Segment Open

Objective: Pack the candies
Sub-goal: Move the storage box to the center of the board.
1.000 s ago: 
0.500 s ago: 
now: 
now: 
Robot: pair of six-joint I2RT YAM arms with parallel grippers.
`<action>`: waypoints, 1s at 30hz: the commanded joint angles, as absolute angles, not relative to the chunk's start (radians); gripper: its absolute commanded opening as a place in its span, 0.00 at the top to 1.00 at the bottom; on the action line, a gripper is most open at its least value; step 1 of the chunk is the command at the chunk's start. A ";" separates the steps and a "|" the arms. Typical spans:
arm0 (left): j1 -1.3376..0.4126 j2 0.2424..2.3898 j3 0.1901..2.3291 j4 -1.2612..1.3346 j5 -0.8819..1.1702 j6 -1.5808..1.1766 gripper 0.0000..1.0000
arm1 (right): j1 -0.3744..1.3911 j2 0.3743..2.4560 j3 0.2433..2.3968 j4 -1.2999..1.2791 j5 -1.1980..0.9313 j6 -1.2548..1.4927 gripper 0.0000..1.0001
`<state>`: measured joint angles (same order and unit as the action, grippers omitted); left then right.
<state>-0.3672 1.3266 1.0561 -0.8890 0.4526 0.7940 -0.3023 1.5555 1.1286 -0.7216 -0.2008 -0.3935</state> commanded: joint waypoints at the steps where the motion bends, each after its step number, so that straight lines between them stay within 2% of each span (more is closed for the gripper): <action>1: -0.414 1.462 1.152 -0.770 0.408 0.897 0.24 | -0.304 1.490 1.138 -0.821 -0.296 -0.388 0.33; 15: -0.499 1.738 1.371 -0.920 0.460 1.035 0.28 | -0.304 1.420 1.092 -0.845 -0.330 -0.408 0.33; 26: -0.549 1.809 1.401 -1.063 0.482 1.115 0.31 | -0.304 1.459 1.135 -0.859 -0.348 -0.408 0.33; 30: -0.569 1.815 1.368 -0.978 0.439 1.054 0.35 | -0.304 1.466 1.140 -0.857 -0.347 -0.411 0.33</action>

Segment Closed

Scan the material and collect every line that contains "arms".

Robot: pair of six-joint I2RT YAM arms with parallel grippers.
`<action>`: waypoints, 1s at 30hz: the commanded joint angles, as absolute angles, not relative to the chunk's start (radians); gripper: its absolute commanded opening as a place in its span, 0.00 at the top to 1.00 at the bottom; on the action line, a gripper is most open at its least value; step 1 of the chunk is the command at the chunk's start. A ";" separates the steps and a "|" the arms. Typical spans:

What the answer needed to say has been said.